I - As declarações para fins de atribuição, aquisição e perda da nacionalidade portuguesa, prestadas nos termos previstos no n.º 2 do artigo 32.º do Regulamento da Nacionalidade devem conter obrigatoriamente a declaração sobre os factos suscetíveis de fundamentarem a oposição à aquisição da nacionalidade portuguesa (artigo 35º/1/b) do R.N.). II - Quem requeira a aquisição da nacionalidade portuguesa, por efeito da vontade ou por adoção, deve pronunciar-se sobre a existência de ligação efetiva à comunidade nacional (artigo 57º/1 do R.N.). III - O ónus da prova em sede do previsto no artigo 9º/a) da atual Lei da Nacionalidade e no Regulamento da Nacionalidade rege-se pelo disposto na lei geral, designadamente nos artigos 342º e 343º do C.C. IV - Nas ações de simples apreciação ou declaração negativa compete ao réu a prova dos factos constitutivos do direito que se arroga.

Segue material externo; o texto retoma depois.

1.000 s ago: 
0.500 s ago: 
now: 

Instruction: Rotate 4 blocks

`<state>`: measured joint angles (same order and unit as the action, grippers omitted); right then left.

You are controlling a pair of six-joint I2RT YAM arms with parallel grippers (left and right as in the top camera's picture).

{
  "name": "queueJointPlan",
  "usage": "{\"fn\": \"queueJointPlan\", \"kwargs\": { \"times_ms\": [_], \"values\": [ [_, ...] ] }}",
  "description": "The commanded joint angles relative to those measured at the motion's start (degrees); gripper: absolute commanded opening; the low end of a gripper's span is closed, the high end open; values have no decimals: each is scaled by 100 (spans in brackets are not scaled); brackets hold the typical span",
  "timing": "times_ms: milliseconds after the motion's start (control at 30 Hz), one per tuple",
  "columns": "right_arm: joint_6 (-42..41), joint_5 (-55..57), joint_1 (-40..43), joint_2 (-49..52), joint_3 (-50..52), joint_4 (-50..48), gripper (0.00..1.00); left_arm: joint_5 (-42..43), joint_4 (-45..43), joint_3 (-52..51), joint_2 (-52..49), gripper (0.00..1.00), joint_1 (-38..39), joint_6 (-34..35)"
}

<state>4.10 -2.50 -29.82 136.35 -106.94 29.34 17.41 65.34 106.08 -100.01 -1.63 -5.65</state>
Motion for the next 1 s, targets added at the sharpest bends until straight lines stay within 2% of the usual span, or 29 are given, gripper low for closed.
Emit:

V - Neste tipo de ações, o autor, M.P., não está a invocar nenhum direito (seu, substantivo), na terminologia do artigo 342º/1 do C.C. VI - A aplicação do artigo 343º/1 do C.C. ao caso presente é confirmada pelo facto óbvio de que a tese contrária exigiria normalmente do M.P. uma prova verdadeiramente impossível, sobretudo por causa da impossibilidade jurídica e constitucional de o MP invadir a vida privada e social do interessado. VII - A prova da ligação efetiva à comunidade nacional é necessariamente feita com base em factos pessoais, pelo que a prova tem de ser feita através de factos próprios do interessado no pedido de aquisição de nacionalidade, que foi quem invocou o direito à nacionalidade portuguesa. Exigir neste contexto a aplicação do artigo 342º/1 do C.C., além de ilegal, seria irracional ou ilógico.